━━━ RECORD SET ━━━

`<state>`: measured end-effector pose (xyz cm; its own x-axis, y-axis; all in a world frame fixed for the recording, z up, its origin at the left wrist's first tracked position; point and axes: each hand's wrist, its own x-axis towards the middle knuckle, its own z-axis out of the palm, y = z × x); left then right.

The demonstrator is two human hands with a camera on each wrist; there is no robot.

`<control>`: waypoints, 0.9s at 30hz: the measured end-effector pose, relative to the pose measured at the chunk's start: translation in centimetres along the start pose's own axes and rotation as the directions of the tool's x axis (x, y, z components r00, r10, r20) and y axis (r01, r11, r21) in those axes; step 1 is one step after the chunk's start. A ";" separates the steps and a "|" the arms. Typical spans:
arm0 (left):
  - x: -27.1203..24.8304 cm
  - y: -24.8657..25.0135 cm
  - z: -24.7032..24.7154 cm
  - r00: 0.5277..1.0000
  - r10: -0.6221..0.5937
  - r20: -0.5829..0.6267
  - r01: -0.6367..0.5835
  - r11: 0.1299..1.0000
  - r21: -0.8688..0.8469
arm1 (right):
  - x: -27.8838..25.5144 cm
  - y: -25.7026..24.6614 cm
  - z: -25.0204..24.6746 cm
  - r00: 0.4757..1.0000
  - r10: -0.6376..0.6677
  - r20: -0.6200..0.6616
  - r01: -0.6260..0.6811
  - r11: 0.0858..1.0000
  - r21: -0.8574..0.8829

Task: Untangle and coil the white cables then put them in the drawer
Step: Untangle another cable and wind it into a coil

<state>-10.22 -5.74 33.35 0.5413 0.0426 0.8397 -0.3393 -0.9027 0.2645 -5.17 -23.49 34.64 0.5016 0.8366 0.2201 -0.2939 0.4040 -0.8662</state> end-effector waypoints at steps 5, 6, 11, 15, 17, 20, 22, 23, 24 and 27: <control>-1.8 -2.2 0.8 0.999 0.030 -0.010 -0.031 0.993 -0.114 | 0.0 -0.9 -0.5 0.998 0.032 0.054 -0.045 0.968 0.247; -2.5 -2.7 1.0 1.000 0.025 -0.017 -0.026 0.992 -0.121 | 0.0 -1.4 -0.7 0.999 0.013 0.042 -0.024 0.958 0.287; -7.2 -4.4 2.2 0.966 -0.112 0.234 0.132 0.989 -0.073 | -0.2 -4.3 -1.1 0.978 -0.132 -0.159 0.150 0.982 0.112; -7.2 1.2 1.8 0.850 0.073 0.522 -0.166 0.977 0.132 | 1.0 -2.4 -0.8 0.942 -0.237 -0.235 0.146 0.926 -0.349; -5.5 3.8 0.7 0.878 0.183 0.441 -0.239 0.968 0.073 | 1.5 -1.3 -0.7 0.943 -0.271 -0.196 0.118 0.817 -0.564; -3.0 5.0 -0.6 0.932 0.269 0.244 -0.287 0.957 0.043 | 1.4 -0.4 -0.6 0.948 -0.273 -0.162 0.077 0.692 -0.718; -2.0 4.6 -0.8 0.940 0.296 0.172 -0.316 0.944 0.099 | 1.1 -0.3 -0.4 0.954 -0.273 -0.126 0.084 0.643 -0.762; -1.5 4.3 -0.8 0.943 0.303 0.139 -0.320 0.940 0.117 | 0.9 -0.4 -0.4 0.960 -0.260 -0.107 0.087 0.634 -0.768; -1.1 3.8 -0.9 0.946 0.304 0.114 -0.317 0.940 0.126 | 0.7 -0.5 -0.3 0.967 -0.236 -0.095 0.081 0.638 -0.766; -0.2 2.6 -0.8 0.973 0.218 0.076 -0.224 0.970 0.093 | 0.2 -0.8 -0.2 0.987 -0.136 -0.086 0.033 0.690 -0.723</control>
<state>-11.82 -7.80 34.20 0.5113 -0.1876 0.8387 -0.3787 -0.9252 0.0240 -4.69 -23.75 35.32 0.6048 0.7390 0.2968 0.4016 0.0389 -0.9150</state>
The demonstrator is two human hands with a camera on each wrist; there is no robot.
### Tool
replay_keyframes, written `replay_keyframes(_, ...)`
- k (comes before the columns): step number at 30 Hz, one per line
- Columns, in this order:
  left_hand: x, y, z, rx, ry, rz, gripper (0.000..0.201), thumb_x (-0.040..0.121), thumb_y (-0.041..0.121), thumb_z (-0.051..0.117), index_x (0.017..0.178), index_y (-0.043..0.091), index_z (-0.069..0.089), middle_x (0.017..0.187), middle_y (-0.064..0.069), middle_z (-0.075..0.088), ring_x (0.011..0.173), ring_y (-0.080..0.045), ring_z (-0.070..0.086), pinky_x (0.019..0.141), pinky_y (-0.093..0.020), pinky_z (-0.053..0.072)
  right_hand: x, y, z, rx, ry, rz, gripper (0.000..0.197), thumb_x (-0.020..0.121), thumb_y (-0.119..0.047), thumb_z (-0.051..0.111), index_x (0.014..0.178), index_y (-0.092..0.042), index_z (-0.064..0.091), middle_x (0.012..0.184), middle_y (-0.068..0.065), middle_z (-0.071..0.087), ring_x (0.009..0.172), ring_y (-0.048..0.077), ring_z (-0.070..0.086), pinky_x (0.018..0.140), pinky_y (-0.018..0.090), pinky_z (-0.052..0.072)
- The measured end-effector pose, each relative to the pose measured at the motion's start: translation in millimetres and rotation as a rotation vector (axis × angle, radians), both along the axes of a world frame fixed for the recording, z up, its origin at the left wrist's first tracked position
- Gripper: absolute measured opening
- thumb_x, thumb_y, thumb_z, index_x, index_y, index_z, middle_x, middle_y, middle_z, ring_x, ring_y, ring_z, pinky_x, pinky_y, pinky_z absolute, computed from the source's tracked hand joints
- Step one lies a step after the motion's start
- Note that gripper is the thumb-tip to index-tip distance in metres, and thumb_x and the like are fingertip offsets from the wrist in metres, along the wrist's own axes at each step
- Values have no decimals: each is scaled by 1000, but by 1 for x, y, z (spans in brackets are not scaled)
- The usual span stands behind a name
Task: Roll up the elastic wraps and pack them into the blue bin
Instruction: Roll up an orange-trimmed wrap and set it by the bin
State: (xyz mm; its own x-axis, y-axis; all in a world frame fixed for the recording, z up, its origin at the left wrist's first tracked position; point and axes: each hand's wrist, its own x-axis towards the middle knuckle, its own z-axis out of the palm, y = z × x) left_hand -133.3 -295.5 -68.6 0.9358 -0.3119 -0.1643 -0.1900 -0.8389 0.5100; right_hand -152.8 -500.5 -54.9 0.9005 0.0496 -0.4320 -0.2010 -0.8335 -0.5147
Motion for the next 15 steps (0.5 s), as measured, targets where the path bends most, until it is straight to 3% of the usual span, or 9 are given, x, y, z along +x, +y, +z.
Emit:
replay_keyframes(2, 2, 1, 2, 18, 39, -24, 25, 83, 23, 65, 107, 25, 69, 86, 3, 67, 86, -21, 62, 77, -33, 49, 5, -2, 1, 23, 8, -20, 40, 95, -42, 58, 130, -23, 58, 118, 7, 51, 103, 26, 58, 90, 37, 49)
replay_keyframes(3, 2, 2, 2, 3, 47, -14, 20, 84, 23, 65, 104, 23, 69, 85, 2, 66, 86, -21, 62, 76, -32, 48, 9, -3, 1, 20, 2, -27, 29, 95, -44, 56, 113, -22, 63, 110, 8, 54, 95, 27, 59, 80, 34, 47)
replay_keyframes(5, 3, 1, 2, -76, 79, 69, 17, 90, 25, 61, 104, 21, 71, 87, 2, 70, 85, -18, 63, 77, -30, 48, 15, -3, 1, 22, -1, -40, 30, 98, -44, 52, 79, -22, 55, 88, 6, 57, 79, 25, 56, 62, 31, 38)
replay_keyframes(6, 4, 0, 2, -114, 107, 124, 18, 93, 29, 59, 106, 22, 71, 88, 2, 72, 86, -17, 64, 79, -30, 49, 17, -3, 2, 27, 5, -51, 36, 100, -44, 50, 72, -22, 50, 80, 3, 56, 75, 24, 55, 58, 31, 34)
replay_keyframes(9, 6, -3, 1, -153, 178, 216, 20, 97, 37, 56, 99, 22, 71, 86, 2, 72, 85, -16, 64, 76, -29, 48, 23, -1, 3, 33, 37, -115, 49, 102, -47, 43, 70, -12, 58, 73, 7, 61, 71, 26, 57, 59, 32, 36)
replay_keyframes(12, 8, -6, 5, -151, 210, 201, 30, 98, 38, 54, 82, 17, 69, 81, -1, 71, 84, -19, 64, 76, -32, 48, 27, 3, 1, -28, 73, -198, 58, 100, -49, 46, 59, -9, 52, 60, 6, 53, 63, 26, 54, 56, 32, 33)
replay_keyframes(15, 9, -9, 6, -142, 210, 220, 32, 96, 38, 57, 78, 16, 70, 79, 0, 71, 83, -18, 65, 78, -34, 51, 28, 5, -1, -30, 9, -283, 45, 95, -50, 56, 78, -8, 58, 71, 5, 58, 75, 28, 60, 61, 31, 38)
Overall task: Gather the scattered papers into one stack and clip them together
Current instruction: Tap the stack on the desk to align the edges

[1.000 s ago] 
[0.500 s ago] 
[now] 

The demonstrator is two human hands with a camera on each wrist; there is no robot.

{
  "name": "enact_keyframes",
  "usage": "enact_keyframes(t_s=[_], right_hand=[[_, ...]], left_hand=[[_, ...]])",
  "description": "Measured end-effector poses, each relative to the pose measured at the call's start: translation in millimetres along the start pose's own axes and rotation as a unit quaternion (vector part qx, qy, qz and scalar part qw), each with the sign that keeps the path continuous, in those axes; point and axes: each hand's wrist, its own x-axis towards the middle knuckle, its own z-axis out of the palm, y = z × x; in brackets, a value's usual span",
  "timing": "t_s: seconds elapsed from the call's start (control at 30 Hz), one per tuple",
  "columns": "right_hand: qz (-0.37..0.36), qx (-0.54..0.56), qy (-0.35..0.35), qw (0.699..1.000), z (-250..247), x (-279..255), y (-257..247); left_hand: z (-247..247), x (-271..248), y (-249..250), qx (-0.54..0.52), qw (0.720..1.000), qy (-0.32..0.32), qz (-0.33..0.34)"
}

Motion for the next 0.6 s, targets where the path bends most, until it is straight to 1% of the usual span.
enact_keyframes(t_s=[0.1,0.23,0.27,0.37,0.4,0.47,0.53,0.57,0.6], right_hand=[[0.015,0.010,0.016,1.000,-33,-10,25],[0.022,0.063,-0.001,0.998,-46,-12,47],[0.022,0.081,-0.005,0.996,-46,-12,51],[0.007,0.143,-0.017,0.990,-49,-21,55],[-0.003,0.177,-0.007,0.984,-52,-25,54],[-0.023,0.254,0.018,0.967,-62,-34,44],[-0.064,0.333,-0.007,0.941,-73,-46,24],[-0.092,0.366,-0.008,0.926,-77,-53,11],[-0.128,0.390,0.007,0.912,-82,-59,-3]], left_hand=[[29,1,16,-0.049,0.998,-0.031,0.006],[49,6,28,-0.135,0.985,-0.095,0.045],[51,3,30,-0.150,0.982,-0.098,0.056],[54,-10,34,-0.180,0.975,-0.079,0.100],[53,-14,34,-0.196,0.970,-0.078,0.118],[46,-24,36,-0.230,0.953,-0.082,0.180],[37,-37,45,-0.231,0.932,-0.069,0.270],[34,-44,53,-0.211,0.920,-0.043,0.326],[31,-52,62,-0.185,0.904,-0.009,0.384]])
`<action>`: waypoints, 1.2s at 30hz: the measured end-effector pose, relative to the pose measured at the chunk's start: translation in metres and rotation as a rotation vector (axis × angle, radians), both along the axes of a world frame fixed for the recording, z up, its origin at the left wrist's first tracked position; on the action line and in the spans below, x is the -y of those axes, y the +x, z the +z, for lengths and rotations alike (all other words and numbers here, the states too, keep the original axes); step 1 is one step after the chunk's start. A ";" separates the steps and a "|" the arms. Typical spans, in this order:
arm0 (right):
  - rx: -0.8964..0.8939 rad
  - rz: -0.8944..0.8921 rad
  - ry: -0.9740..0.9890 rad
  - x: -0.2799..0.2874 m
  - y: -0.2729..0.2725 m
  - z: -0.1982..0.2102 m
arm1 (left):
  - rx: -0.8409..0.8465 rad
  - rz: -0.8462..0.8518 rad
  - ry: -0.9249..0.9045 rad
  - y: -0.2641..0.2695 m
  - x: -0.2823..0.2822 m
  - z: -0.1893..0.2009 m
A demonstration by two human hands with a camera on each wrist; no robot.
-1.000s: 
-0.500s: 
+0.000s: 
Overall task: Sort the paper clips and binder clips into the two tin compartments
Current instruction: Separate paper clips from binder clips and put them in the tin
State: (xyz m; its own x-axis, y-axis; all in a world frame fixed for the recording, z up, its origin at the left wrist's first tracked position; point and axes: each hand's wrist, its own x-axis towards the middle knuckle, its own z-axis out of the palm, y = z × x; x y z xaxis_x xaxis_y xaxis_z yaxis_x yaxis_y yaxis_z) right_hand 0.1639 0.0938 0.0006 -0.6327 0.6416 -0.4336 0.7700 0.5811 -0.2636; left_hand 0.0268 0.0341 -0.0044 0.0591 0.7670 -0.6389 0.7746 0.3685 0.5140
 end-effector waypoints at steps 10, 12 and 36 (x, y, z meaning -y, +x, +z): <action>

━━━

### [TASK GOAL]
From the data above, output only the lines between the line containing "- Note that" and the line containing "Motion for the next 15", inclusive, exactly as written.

### [TASK ANSWER]
- Note that gripper is the thumb-tip to index-tip distance in metres, and thumb_x and the like are fingertip offsets from the wrist in metres, along the wrist's own axes at each step
- Values have no decimals: each is scaled by 1000, but by 1 for x, y, z (spans in brackets are not scaled)
- The usual span stands behind a name
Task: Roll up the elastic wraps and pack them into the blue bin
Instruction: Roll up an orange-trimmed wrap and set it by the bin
State: (xyz mm; its own x-axis, y-axis; all in a world frame fixed for the recording, z up, its origin at the left wrist's first tracked position; point and axes: each hand's wrist, its own x-axis towards the middle knuckle, its own z-axis out of the palm, y = z × x) left_hand -133.3 -295.5 -68.6 0.9358 -0.3119 -0.1643 -0.1900 -0.8389 0.5100; right_hand -152.8 -500.5 -54.9 0.9005 0.0496 -0.4320 -0.2010 -0.8335 -0.5147
Motion for the next 15 steps (0.5 s), as measured, targets where the path bends most, until it is straight to 3% of the usual span, or 9 are given, x, y, z along +x, +y, +z.

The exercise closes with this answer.